CS152-lecture-20210617

OpenSSL example from previous lecture, finished #

cbc_encrypt.c
#include <stdio.h>
#include <stdlib.h>
#include <string.h>
#include <openssl/evp.h>

#define BLK_LEN 16
#define BUF_LEN 512

// NOTE!! For clarity's sake, this example has no error checking.
//        In real code you need to test for errors and handle them.

int main(int argc, const char* argv[]) {
    int len, bytes_read;
    char passphrase[256];
    unsigned char key[32]; // Receive SHA-2-256 hash of user pass phrase
    unsigned char iv[BLK_LEN];
    unsigned char in_buf[BUF_LEN];
    unsigned char out_buf[BUF_LEN+BLK_LEN];
    EVP_MD_CTX *mdctx;

    if (argc != 3) {
        printf("Error: Need two arguments, src and dst files\n");
        return EXIT_FAILURE;
    }

    // Open files to read and write
    FILE *src = fopen(argv[1], "r");
    FILE *dst = fopen(argv[2], "w");
    if (src==NULL || dst==NULL) {
        printf("Error: could not open file(s)\n");
        return EXIT_FAILURE;
    }
    
    // Get passphrase for encryption
    printf("Enter passphrase up to 255 characters: ");
    fgets(passphrase, 256, stdin);
    
    // Hash passphrase, put 256 bit result in "key"
    mdctx = EVP_MD_CTX_create();
    EVP_DigestInit_ex(mdctx, EVP_sha256(), NULL);
    EVP_DigestUpdate(mdctx, passphrase, strlen(passphrase));
    EVP_DigestFinal_ex(mdctx, key, NULL);
    EVP_MD_CTX_destroy(mdctx);
        
    // Write a random IV to dst
    FILE *rand = fopen("/dev/urandom", "r");
    fread(iv, 1, BLK_LEN, rand);
    fwrite(iv, 1, BLK_LEN, dst);
    fclose(rand);

    // Set up context with alg, key and iv
    EVP_CIPHER_CTX *ctx = EVP_CIPHER_CTX_new();
    EVP_EncryptInit_ex(ctx, EVP_aes_256_cbc(), NULL, key, iv);

    bytes_read = fread(in_buf, 1, BUF_LEN, src);  
    while (bytes_read > 0) {
        EVP_EncryptUpdate(ctx, out_buf, &len, in_buf, bytes_read);
        fwrite(out_buf, 1, len, dst);
        bytes_read = fread(in_buf, 1, BUF_LEN, src);  
    }
    EVP_EncryptFinal_ex(ctx, out_buf, &len);
    fwrite(out_buf, 1, len, dst);
        
    // Free memory, zero sensitive stack elements
    EVP_CIPHER_CTX_free(ctx);
    OPENSSL_cleanse(key, sizeof(key));
    OPENSSL_cleanse(in_buf, sizeof(in_buf));
    OPENSSL_cleanse(passphrase, sizeof(passphrase));
    fclose(src);
    fclose(dst);
    
    return EXIT_SUCCESS;
}
  • key comes from a hash
  • iv come from /dev/urandom.

Hashing #

File: Hash notes

Hash functions are algorithms that map a large domain into a small codomain.
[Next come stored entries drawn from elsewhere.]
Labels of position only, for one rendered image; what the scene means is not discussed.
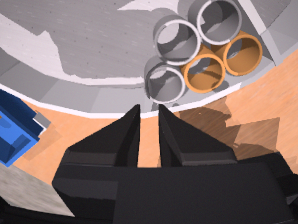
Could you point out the blue tray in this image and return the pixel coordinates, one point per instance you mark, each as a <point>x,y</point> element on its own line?
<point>13,143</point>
Cryptographers can use hash functions to authenticate their messages. The message is hashed to a smaller piece of data, and that is used to authenticate the original data.

In order for it to be secure, adversaries should not be able to create the hashes themselves, without having the original data.
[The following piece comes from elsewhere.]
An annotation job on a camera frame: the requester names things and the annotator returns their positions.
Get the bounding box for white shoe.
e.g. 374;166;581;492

There are 2 kinds of hash in cryptography:

Cryptographic hash

  • Algorithms like
    • MD5 (now deprecated)
    • SHA (the standard, “secure hash algorithm”)
  • slower
  • no one can find two inputs that map to the same output
  • no key

Universal hash

  • faster
  • randomized (does have a key)
  • weaker guarantees

Universal hash example – Polynomial evaluation hash #

Note: These polynomials are not related to Galois fields

Let \( p \) be prime.

Good prime numbers to use are something like

Init: choose \( k \in Z_p \) at random.

When we hash something, we require to be given a vector of values \( (a_1, a_2, \ldots, a_n) \) each in \( Z_p \) .

image_2021-06-17-15-01-11

The hash value is defined as

\[ (a_1k^n + a_2k^{n-1} + \cdots + a_nk^1) \mod p\]

Concrete polynomial hash evaluation example #

  • Our prime number will be \( 2^{19} - 1 \)
  • Pick \( k \) at random to be \( 1234 \)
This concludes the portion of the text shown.